Copy all the lines of the listing below exactly. Skip the images.

┄┄┄┄┄┄┄┄┄┄┄┄┄┄┄┄┄┄┄┄

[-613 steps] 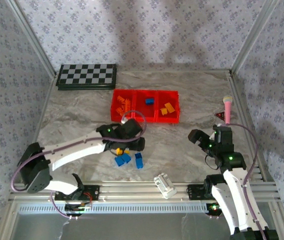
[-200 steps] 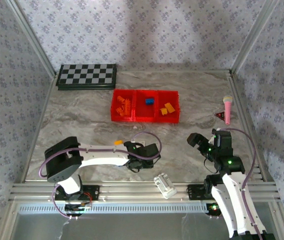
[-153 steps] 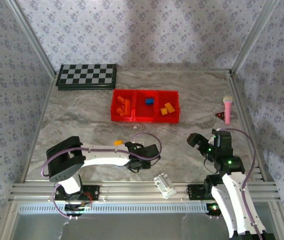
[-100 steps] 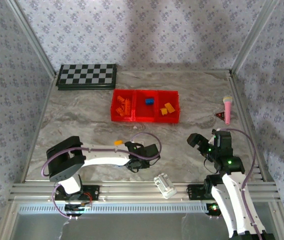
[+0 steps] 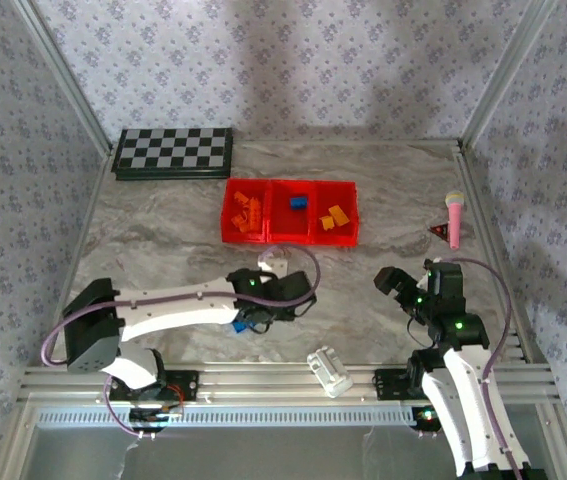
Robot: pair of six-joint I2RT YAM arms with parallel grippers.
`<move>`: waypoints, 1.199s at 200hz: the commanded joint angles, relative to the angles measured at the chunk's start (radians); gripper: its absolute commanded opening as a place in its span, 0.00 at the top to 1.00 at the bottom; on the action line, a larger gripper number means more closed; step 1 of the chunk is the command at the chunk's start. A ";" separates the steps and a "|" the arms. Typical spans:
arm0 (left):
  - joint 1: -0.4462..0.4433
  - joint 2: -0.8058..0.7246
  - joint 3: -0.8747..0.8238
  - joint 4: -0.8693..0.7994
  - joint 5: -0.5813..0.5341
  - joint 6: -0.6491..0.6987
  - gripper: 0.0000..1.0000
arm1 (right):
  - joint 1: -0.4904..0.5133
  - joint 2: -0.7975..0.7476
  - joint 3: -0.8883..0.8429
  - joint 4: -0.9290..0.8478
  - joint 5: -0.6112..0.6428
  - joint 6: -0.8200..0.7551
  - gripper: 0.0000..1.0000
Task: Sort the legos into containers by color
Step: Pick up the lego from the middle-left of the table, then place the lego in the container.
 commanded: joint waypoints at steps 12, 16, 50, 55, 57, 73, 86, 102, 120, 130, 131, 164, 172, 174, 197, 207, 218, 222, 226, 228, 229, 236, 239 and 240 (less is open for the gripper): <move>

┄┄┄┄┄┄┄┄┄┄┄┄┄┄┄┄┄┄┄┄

▶ _Task output_:
[-613 steps] 
[-200 steps] 
[-153 steps] 
[-100 steps] 
[+0 steps] 
Robot: pair of six-joint I2RT YAM arms with parallel grippers.
`<move>`: waypoints, 1.199s at 200hz: the commanded joint angles, relative to the angles measured at the chunk's start (radians); gripper: its absolute commanded opening as a place in its span, 0.00 at the top to 1.00 at the bottom; on the action line, a larger gripper number means more closed; step 1 of the chunk is the command at the chunk's start. A ";" separates the steps and a "|" the arms. Typical spans:
arm0 (left):
  - joint 1: -0.4462..0.4433
  - joint 2: -0.8058..0.7246
  - joint 3: -0.8747..0.8238
  - joint 4: -0.8693..0.7994
  - joint 5: -0.5813..0.5341
  - joint 6: -0.6491..0.6987
  - gripper: 0.0000..1.0000
arm1 (right):
  - joint 1: -0.4904..0.5133
  - joint 2: -0.7975..0.7476
  - joint 3: -0.8883..0.8429
  - joint 4: -0.9290..0.8478
  - joint 5: -0.6112..0.6428
  - joint 6: -0.8200..0.7551
  - gripper: 0.0000..1.0000
Task: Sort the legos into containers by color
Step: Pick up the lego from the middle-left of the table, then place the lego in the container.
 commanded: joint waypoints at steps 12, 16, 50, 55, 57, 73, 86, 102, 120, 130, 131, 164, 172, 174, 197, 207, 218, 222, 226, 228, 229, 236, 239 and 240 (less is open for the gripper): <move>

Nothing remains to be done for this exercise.